### [ACTIVITY]
Return only the lines from the top of the material through the line marked by "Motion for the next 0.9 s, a", unaltered.

### [DATA FOR THE TASK]
------------------------------------

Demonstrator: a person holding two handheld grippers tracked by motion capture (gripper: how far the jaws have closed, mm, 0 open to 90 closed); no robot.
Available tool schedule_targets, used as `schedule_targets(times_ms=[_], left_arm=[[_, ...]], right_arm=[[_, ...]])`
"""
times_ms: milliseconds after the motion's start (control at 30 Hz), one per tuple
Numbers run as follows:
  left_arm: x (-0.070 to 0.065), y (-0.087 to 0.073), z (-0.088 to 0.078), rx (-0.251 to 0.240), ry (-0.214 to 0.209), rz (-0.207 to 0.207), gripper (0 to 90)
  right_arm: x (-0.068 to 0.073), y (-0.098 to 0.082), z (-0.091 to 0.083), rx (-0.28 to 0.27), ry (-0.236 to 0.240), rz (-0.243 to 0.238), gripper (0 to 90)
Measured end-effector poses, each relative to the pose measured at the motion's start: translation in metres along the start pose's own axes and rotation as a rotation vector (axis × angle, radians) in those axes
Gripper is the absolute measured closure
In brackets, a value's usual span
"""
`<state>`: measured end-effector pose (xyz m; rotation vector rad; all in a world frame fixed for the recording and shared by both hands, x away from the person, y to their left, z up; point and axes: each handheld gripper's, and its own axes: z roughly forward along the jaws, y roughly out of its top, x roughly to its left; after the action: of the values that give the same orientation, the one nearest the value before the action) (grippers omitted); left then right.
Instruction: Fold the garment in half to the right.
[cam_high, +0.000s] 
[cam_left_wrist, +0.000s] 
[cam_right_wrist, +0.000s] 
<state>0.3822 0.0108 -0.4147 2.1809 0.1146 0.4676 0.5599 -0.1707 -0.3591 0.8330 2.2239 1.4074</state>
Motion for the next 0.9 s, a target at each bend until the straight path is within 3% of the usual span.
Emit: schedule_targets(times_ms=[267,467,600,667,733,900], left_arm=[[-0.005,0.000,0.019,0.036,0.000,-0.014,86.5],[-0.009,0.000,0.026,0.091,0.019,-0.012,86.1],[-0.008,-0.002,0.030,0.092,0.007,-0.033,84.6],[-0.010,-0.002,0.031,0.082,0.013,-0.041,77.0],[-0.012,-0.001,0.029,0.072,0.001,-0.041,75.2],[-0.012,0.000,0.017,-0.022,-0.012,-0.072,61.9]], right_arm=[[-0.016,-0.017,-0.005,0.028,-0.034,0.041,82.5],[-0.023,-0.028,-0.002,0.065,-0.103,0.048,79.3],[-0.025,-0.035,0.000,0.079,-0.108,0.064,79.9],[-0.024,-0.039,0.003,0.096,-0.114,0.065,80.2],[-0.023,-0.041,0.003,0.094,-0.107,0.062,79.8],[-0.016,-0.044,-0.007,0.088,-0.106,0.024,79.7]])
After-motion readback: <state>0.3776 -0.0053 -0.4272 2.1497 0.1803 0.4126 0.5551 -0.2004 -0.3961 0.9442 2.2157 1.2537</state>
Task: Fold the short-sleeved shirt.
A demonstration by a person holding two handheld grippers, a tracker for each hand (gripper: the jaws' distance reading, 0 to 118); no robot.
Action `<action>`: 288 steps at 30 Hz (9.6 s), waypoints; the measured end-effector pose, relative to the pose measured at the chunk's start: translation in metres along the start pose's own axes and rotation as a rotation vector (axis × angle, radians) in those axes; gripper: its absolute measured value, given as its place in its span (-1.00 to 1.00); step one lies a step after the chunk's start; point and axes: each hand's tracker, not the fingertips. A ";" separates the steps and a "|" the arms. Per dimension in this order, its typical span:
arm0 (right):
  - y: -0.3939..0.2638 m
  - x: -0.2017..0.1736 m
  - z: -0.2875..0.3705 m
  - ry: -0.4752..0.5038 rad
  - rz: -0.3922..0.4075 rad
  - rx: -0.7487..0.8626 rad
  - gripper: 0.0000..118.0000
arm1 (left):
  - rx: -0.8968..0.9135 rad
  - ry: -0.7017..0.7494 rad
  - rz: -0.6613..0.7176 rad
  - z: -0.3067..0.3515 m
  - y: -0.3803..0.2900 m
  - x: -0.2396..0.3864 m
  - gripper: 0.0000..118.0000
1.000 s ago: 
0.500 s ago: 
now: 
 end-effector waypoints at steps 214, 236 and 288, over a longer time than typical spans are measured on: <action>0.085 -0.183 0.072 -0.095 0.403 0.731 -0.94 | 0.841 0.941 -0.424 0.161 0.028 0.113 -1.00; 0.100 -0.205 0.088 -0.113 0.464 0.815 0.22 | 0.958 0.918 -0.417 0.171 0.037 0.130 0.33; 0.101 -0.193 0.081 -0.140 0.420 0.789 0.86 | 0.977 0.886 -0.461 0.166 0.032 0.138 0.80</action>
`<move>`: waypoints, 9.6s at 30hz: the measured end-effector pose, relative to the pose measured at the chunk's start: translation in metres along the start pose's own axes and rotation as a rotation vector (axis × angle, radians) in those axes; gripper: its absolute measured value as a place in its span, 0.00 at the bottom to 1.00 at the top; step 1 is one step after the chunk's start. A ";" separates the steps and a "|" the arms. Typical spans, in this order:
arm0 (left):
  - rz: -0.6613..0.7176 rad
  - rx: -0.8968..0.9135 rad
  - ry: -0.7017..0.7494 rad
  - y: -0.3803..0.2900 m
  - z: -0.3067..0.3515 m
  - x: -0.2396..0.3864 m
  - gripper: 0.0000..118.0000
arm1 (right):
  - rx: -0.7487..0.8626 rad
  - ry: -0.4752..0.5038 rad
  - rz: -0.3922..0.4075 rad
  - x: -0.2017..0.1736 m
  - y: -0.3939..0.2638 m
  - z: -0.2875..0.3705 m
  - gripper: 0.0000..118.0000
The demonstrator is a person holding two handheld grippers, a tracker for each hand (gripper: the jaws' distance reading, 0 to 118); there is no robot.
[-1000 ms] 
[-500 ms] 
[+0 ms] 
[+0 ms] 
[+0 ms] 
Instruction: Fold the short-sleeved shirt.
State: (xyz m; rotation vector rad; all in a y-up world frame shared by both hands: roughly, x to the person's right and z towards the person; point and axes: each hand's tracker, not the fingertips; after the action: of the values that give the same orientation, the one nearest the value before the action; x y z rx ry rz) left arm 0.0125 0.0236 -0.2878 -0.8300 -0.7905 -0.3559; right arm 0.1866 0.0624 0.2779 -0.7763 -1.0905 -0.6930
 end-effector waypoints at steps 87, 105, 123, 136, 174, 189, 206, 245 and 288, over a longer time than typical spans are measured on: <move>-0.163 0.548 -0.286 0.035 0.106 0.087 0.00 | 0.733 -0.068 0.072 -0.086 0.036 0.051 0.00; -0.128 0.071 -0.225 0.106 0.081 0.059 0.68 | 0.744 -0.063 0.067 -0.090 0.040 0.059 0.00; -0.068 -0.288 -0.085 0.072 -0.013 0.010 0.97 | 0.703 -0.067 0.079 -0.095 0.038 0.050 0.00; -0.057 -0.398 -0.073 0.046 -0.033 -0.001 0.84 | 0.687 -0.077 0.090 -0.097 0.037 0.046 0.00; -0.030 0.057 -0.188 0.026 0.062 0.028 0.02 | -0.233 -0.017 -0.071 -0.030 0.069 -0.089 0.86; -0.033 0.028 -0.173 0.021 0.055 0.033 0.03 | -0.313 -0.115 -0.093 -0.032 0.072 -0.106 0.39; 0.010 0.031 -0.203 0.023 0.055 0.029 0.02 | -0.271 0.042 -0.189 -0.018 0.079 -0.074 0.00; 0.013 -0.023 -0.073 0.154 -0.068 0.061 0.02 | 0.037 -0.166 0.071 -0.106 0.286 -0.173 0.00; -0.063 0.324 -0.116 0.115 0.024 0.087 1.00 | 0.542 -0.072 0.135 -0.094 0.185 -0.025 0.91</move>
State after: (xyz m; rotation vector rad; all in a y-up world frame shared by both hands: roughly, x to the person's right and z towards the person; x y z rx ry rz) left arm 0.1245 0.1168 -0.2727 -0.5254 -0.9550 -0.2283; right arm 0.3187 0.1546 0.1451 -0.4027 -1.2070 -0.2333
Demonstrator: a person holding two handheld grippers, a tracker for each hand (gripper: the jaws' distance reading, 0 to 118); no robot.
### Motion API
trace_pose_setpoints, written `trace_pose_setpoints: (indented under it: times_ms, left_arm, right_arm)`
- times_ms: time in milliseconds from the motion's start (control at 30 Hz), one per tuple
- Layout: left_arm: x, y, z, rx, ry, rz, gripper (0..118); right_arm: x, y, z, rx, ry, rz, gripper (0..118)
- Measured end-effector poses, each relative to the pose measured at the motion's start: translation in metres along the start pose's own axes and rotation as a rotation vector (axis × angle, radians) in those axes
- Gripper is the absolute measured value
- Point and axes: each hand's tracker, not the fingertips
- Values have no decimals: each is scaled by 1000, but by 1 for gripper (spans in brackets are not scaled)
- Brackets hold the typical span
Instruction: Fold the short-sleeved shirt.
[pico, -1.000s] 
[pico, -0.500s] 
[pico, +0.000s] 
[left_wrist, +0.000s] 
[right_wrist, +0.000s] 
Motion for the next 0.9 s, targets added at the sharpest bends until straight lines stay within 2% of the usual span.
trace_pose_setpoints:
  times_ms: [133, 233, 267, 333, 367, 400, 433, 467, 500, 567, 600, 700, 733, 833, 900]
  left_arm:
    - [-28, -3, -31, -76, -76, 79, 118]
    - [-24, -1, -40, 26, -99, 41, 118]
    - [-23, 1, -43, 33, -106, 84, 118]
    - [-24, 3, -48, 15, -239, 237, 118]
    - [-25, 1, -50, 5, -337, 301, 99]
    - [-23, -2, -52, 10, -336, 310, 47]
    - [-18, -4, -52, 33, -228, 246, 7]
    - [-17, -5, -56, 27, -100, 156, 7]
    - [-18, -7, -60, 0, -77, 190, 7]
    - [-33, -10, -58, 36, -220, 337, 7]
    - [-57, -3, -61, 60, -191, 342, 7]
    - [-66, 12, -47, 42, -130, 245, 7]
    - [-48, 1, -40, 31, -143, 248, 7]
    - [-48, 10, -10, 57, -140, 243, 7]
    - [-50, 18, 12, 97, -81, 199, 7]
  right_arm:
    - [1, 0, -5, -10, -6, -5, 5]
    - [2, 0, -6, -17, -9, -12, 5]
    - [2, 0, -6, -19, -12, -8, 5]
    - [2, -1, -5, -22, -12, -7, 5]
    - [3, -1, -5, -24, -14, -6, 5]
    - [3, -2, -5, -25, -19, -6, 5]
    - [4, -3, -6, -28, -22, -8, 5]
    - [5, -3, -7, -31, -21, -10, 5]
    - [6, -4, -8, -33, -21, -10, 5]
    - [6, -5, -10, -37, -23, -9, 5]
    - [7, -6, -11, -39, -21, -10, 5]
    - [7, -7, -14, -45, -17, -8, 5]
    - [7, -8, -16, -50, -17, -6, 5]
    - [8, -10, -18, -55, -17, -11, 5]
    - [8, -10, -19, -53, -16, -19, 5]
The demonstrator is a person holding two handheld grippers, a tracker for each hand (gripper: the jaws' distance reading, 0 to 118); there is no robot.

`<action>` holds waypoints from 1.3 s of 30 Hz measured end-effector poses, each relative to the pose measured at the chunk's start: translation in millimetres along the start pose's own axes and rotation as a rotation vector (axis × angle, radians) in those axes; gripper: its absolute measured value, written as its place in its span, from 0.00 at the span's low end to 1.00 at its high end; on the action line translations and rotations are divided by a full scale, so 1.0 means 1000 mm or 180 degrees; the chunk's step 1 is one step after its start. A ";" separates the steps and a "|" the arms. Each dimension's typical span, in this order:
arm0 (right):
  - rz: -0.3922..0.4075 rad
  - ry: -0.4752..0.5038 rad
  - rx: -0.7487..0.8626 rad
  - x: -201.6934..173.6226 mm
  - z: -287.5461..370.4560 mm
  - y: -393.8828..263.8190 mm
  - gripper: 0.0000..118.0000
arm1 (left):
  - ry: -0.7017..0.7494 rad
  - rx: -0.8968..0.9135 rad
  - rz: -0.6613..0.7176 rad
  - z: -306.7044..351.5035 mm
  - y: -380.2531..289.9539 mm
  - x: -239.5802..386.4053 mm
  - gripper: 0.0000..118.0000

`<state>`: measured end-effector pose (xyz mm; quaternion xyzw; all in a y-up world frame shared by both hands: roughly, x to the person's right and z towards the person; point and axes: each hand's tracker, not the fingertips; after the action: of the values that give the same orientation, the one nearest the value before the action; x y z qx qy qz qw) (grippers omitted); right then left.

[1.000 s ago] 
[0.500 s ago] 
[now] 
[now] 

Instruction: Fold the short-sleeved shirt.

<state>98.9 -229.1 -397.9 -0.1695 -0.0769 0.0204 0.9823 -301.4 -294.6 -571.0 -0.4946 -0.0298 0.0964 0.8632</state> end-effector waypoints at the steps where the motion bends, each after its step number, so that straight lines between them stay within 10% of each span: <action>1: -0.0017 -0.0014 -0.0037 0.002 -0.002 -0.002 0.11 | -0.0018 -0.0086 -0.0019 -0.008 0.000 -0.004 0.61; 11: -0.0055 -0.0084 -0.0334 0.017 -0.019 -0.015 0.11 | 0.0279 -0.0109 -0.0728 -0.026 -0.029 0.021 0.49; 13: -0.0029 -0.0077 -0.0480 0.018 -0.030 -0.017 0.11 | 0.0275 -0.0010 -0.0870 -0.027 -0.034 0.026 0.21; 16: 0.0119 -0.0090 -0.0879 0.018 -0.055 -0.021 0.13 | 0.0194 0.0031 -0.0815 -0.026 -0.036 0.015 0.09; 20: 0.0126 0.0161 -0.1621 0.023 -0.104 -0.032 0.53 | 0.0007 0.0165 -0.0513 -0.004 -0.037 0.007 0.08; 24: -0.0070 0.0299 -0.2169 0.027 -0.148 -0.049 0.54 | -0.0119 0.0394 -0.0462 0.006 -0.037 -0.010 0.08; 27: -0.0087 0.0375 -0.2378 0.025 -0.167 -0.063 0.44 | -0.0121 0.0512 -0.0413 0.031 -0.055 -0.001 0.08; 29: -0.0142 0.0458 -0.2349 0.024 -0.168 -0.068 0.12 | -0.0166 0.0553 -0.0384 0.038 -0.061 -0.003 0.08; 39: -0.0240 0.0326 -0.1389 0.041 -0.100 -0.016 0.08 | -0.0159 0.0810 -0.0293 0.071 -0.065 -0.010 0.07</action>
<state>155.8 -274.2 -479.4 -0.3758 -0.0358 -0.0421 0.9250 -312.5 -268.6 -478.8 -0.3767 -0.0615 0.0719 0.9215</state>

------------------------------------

### [THE ANSWER]
Demonstrator: a person holding two handheld grippers tracked by motion capture (gripper: how far the jaws have closed, mm, 0 open to 90 closed); no robot.
Available tool schedule_targets, used as `schedule_targets(times_ms=[_], left_arm=[[_, ...]], right_arm=[[_, ...]])`
"""
times_ms: milliseconds after the motion's start (control at 30 Hz), one per tuple
Numbers run as follows:
  left_arm: x (-0.070 to 0.065), y (-0.087 to 0.073), z (-0.088 to 0.078), rx (-0.251 to 0.240), ry (-0.214 to 0.209), rz (-0.207 to 0.207), gripper (0 to 90)
  right_arm: x (-0.068 to 0.073), y (-0.098 to 0.082), z (-0.091 to 0.083), rx (-0.28 to 0.27), ry (-0.236 to 0.240), rz (-0.243 to 0.238), gripper (0 to 90)
Measured end-effector poses, each relative to the pose measured at the motion's start: translation in metres along the start pose's own axes and rotation as a rotation vector (axis × angle, radians) in those axes
Gripper is the absolute measured closure
In brackets, a value's usual span
"""
`<state>`: measured end-effector pose (xyz m; rotation vector rad; all in a world frame fixed for the recording and shared by both hands, x away from the person, y to their left, z up; point and axes: each handheld gripper's, and its own axes: z roughly forward along the jaws, y roughly out of its top, x roughly to its left; after the action: of the values that give the same orientation, the one nearest the value before the action) (grippers omitted); left then right.
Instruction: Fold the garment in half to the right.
[cam_high, +0.000s] 
[cam_left_wrist, +0.000s] 
[cam_right_wrist, +0.000s] 
<state>0.3822 0.0108 -0.4147 2.1809 0.1146 0.4676 0.5599 -0.1707 -0.3591 0.8330 2.2239 1.4074</state>
Motion for the next 0.9 s, a target at each bend until the straight path is within 3% of the usual span.

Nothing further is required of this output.